* PROMPT: Please print the full listing exactly.

* RAW DATA:
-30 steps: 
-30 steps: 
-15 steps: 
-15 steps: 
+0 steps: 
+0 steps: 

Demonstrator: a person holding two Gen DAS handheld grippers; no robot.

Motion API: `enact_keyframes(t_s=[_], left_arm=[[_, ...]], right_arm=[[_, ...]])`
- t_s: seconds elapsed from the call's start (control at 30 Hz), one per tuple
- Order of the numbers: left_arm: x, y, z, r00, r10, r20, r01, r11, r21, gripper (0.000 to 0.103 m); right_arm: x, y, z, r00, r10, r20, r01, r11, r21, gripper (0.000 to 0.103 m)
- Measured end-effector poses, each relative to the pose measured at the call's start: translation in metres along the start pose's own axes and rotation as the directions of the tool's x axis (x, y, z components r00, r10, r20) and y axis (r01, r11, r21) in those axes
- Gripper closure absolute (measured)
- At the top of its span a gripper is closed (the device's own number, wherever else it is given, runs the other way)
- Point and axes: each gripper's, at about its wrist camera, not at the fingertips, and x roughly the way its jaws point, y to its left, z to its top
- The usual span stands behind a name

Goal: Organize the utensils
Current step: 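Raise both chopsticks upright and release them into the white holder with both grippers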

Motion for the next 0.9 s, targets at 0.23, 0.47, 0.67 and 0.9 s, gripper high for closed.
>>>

* WRITTEN REPLY:
-30 steps: 
-30 steps: 
-15 steps: 
-15 steps: 
+0 steps: 
+0 steps: 

Demonstrator: a person holding two Gen DAS handheld grippers; no robot.

Motion API: `enact_keyframes(t_s=[_], left_arm=[[_, ...]], right_arm=[[_, ...]])`
- t_s: seconds elapsed from the call's start (control at 30 Hz), one per tuple
- Order of the numbers: left_arm: x, y, z, r00, r10, r20, r01, r11, r21, gripper (0.000 to 0.103 m); right_arm: x, y, z, r00, r10, r20, r01, r11, r21, gripper (0.000 to 0.103 m)
- Measured end-effector poses, each relative to the pose measured at the call's start: translation in metres along the start pose's own axes and rotation as the directions of the tool's x axis (x, y, z components r00, r10, r20) and y axis (r01, r11, r21) in those axes
- Gripper closure absolute (measured)
- At the top of its span a gripper is closed (the device's own number, wherever else it is given, runs the other way)
- Point and axes: each gripper's, at about its wrist camera, not at the fingertips, and x roughly the way its jaws point, y to its left, z to its top
- The usual span stands behind a name

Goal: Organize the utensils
Current step: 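Raise both chopsticks upright and release them into the white holder with both grippers
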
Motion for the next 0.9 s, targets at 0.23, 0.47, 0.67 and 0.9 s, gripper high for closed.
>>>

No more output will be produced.